I am trying to figure out how absolute errors of matrix elements in a real symmetric matrix propagate over to its eigenvalues.
My attempt:
Let $A$ be a real symmetric $n\times n$ matrix. Let $$\lambda_1 \geq \dots \geq \lambda_n$$ be its eigenvalues. We kan define the eigenvalues as functions of symmetric matrices, $\lambda_k(A) \quad \forall k=1,\dots, n$ since they are real and can be ordered.

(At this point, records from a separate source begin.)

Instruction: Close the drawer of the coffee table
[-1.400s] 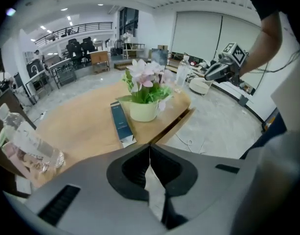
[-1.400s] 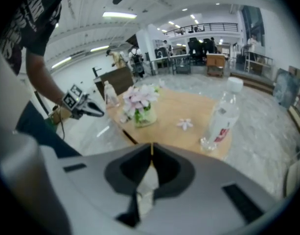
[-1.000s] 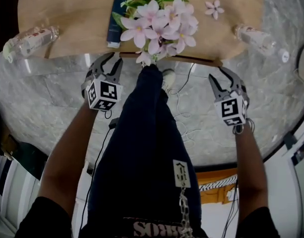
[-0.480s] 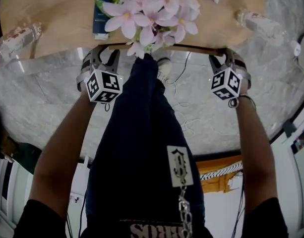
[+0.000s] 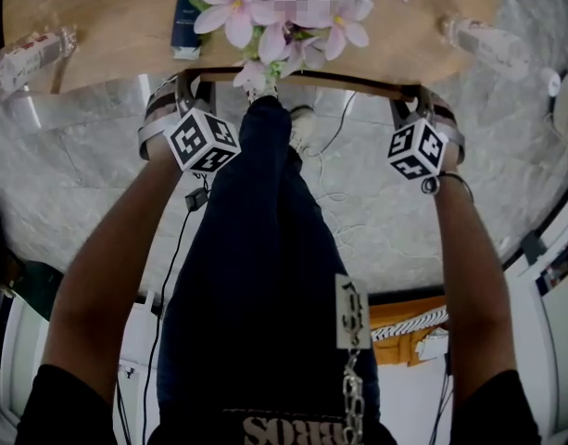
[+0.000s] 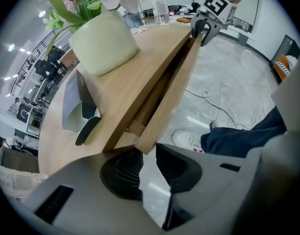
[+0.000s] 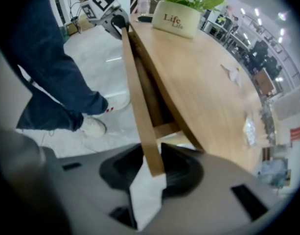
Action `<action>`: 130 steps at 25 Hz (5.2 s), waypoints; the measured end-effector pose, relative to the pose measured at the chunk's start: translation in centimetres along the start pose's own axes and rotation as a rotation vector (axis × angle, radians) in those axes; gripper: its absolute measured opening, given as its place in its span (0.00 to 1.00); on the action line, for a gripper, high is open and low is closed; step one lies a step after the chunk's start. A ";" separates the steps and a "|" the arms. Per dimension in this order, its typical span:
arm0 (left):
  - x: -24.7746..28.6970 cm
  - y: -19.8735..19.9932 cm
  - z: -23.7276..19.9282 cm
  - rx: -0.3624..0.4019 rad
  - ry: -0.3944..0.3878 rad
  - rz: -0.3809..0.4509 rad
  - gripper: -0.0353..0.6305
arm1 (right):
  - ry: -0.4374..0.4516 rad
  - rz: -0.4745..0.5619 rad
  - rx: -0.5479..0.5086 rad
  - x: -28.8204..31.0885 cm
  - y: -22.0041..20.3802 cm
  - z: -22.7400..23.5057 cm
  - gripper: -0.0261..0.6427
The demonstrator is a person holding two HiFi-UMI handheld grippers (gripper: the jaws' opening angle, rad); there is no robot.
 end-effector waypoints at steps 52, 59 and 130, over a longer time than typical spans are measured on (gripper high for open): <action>-3.3 -2.5 6.1 -0.178 -0.103 -0.089 0.29 | 0.152 0.043 0.006 -1.2 -2.5 -7.5 0.22; -4.0 -3.3 7.6 -0.176 -0.114 -0.088 0.29 | 0.164 0.032 0.005 -1.4 -3.0 -9.0 0.22; -27.4 6.3 -9.6 -0.758 -0.031 0.522 0.09 | -0.290 0.571 0.591 -31.1 3.5 0.6 0.10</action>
Point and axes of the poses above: the fingertips, and each gripper's own axes: x forward along the fingers, z to its right, y out of its top, the point moved 7 cm from there along -x, backward along the fingers, and after that the axes turned 4 degrees about y, right-handed, at the moved point
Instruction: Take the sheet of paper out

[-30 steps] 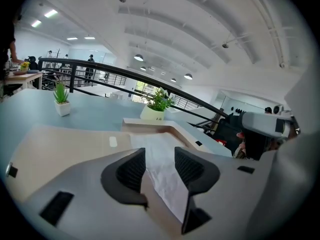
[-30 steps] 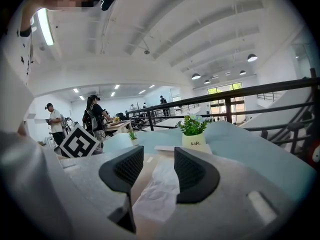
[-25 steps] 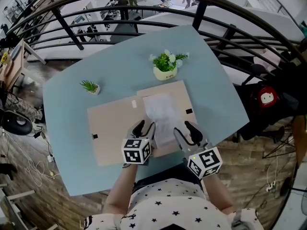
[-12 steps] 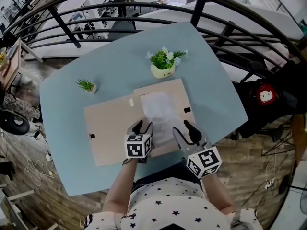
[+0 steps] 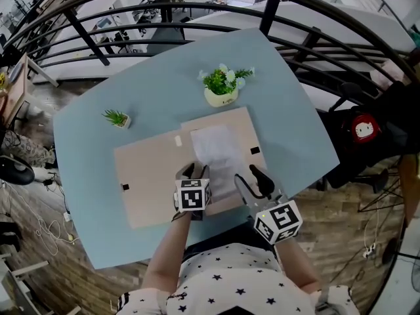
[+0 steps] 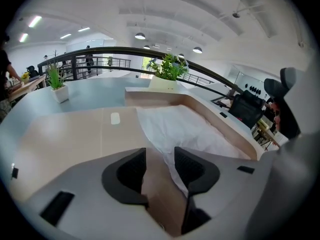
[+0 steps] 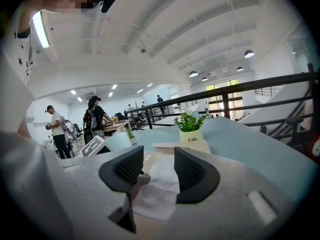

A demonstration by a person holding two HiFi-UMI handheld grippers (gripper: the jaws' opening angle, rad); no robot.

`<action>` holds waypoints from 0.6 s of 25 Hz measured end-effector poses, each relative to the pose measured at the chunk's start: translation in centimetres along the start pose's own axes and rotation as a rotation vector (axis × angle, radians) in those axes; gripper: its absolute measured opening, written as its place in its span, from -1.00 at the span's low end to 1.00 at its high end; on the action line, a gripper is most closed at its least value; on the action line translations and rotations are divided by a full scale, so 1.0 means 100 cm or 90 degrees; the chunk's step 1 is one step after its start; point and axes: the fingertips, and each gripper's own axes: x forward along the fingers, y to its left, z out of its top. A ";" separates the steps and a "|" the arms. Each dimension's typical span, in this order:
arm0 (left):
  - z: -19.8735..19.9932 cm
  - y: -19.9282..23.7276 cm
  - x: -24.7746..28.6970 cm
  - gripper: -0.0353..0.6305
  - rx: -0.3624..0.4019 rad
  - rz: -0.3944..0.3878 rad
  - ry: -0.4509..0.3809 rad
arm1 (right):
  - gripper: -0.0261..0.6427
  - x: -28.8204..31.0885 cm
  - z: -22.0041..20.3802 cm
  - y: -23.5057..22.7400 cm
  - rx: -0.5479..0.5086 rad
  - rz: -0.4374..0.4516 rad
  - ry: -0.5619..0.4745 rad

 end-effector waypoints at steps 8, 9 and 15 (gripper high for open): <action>0.002 0.011 0.006 -0.52 0.007 0.050 0.008 | -0.40 0.000 -0.001 0.000 0.001 0.000 0.001; 0.003 0.011 0.006 -0.53 0.011 0.057 0.010 | -0.40 0.000 -0.001 0.000 0.002 0.000 0.001; 0.003 0.010 0.007 -0.53 0.029 0.058 0.017 | -0.40 0.000 -0.001 0.000 -0.003 0.002 0.001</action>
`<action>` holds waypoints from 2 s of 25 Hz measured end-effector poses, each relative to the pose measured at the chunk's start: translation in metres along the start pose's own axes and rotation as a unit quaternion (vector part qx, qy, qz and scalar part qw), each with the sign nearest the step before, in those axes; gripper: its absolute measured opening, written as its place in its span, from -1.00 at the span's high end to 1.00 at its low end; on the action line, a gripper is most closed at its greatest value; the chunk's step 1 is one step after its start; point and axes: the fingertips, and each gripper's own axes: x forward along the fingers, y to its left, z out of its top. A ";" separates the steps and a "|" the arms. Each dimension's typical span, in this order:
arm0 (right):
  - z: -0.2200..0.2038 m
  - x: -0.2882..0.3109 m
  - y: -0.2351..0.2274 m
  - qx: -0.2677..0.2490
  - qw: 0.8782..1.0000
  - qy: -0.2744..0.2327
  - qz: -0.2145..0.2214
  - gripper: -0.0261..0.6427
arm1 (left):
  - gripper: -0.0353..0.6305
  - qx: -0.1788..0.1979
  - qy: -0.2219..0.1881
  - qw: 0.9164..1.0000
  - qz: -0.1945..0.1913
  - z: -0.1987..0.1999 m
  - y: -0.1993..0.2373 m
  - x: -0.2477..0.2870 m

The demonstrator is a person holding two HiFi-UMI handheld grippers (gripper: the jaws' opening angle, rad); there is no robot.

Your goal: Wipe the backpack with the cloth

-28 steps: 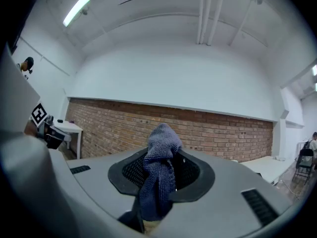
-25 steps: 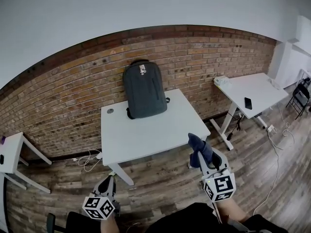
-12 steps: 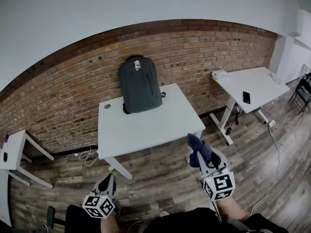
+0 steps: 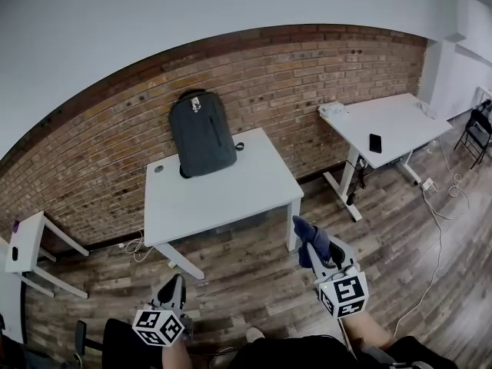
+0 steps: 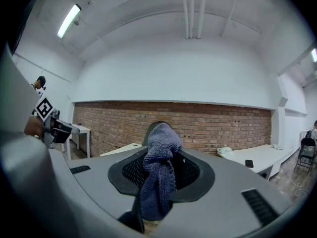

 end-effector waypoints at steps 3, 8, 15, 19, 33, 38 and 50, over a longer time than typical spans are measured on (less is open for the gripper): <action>-0.001 -0.021 -0.008 -0.004 1.000 -0.003 0.011 0.59 | 0.93 0.003 0.009 1.000 0.002 -0.008 -0.024 -0.008; -0.014 -0.054 -0.019 0.012 1.000 -0.002 0.020 0.59 | 0.93 0.011 0.028 0.999 0.009 -0.026 -0.062 -0.029; -0.030 -0.084 -0.022 0.024 0.998 0.008 0.049 0.59 | 0.93 0.012 0.048 0.998 0.028 -0.050 -0.099 -0.064; -0.033 -0.091 -0.023 0.030 0.998 0.007 0.054 0.59 | 0.93 0.012 0.052 0.998 0.035 -0.057 -0.106 -0.075; -0.008 -0.095 0.007 0.037 0.997 -0.032 0.052 0.60 | 0.93 0.009 0.040 0.999 0.030 -0.052 -0.081 -0.095; -0.006 -0.090 0.027 0.034 0.998 -0.023 0.046 0.60 | 0.93 -0.001 0.034 0.999 0.028 -0.052 -0.059 -0.106; -0.001 -0.084 0.063 0.016 0.999 -0.011 0.037 0.60 | 0.93 -0.017 0.023 1.000 0.013 -0.053 -0.025 -0.120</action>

Assuming the eigenvalues are $C^1$, from Taylor's theorem one can make an error estimate for the eigenvalue $\lambda_k$ as function of the error of $A$: $$\left|\lambda_k(A+E) - \lambda_k(A)\right| \leq \sum_{i,j}\max_{c\in\langle0,1\rangle}\left|\frac{\partial\lambda_k}{\partial A_{ij}}(A+cE)\right|\left|\epsilon_{ij}\right| \leq \sum_{i,j}\max_{B}\left|\frac{\partial\lambda_k}{\partial A_{ij}}(B)\right|\left|\epsilon_{ij}\right|,$$ where $E=(\epsilon_{ij})_{ij}$ is a symmetric matrix of errors in $A$.
We have $\det(\lambda_k(A)I - A) = 0 \quad \forall \text{ real symmetric matrices }A$. Using the implicit function theorem and Jacobi's formula for derivative of determinant, I get$\DeclareMathOperator{\Tr}{Tr} \DeclareMathOperator{\Co}{Co}$ $$\frac{\partial\lambda_k}{\partial A_{ij}}(A) = \frac{1}{\Tr\Co(\lambda_kI-A)}\Co (\lambda_kI-A)_{ij},$$ where $\Co$ stands for cofactor matrix.

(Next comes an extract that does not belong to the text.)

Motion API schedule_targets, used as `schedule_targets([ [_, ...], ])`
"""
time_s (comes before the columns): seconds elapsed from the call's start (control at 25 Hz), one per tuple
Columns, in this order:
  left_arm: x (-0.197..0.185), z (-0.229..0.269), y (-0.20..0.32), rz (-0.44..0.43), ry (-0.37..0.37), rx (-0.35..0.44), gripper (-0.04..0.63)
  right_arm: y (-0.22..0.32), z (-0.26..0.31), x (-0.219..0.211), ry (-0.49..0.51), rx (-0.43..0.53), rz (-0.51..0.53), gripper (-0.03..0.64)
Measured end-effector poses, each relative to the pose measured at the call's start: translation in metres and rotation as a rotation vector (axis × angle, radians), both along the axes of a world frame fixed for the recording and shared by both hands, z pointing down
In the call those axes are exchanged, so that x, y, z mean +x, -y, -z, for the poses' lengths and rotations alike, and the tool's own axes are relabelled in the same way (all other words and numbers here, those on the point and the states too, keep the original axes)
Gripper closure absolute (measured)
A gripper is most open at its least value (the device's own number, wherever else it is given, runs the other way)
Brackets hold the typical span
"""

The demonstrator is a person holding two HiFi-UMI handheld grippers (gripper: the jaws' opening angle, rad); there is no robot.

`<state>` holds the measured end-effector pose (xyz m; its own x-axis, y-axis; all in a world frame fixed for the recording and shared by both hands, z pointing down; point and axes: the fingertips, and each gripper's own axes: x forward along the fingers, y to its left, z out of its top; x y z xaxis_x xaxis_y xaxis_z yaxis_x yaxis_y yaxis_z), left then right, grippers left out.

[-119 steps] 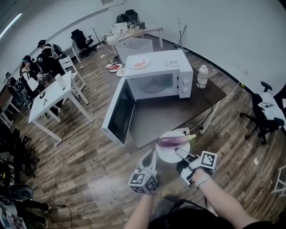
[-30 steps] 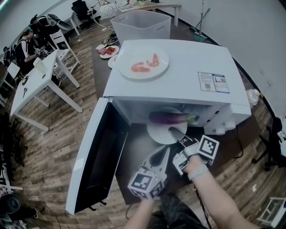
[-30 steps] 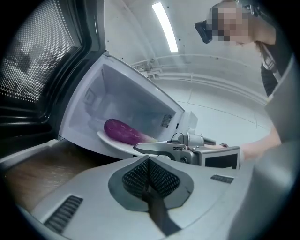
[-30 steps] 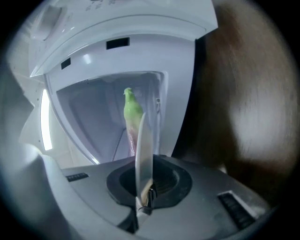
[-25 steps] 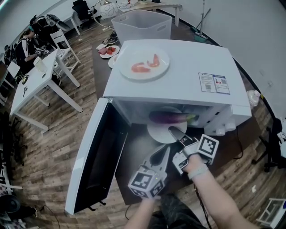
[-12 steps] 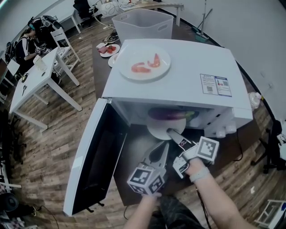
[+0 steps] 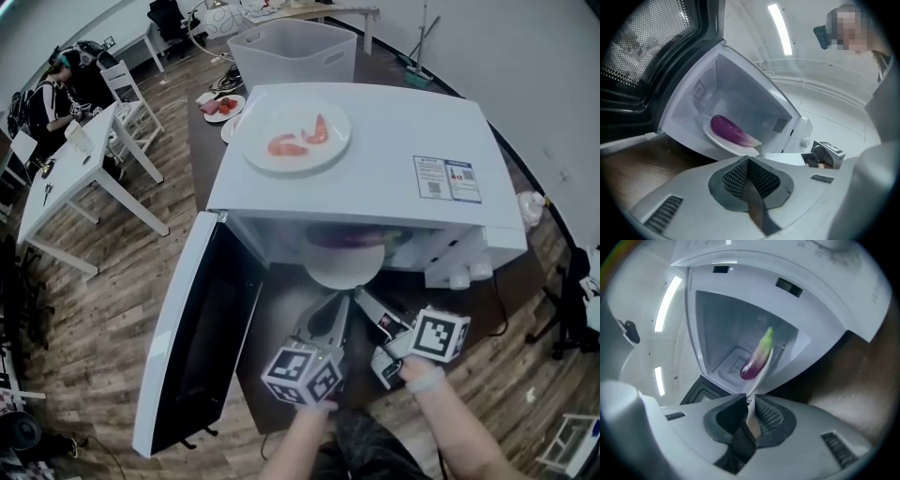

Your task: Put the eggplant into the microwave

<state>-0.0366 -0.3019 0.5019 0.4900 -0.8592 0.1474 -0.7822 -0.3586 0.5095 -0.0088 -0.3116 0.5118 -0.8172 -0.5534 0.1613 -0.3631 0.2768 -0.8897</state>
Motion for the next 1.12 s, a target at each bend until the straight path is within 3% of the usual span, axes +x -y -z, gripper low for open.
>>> schedule_targets([
  [0.28, -0.004, 0.003, 0.005, 0.003, -0.003, -0.001, 0.591, -0.002, 0.005, -0.006, -0.231, 0.196, 0.074, 0.615],
  [1.12, -0.029, -0.001, 0.026, 0.081, -0.060, -0.041, 0.591, 0.029, 0.005, -0.016, -0.193, 0.159, 0.020, 0.615],
])
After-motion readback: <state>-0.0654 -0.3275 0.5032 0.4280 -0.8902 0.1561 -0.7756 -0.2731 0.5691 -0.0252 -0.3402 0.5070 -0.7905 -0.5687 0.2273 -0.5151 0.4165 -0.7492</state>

For $n=2$ $$\frac{\partial\lambda_k}{\partial A}(A) = \frac{1}{(\lambda_k-a_{11}) + (\lambda_k-a_{22})} \left[\begin{matrix} \lambda_k - a_{22} & a_{21} \\ a_{12} & \lambda_k - a_{22} \end{matrix}\right],$$ and since $\det(\lambda_k(A)I - A) = 0, \quad (\lambda_k-a_{11})(\lambda_k-a_{22}) = {a_{12}}^2.$ Using this, we get $$\begin{aligned} \left|\frac{\partial\lambda_k}{\partial A_{11}}(A)\right| &= \left|\frac{\lambda_k - a_{22}}{(\lambda_k-a_{11}) + (\lambda_k-a_{22})}\right| \leq 1 \\ \left|\frac{\partial\lambda_k}{\partial A_{12}}(A)\right| &= \left|\frac{\sqrt{(\lambda_k - a_{11})(\lambda_k - a_{22})}}{(\lambda_k-a_{11}) + (\lambda_k-a_{22})}\right| \leq \frac{1}{2} \\ \left|\frac{\partial\lambda_k}{\partial A_{22}}(A)\right| &= \left|\frac{\lambda_k - a_{11}}{(\lambda_k-a_{11}) + (\lambda_k-a_{22})}\right| \leq 1 \end{aligned}.$$ This means $\left|\lambda_k(A+E) - \lambda_k(A)\right| \leq \left|\epsilon_{11}\right|+\left|\epsilon_{12}\right|+\left|\epsilon_{22}\right|$. The error propagates linearly with prefactor one for symmetric $2\times2$ matrices.
How can I generalize this result to real symmetric matrices of arbitrary dimension?